### [Action item]
Return every line of the records that includes the string "start".

### [Records supplied]
--------
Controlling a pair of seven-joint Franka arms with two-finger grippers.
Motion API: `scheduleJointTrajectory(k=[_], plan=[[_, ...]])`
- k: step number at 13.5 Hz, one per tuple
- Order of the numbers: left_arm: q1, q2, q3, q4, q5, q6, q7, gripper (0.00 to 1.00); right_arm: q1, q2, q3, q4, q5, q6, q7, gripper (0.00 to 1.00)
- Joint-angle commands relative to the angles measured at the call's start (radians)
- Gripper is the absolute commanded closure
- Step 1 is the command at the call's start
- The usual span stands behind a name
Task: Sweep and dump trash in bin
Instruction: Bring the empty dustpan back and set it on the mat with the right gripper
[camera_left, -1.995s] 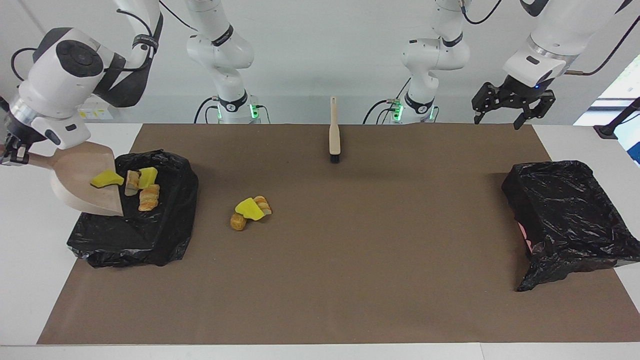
--------
### [Task response]
- Joint-angle commands relative to the angles measured at the call's start (radians)
- Step 1 is the command at the call's start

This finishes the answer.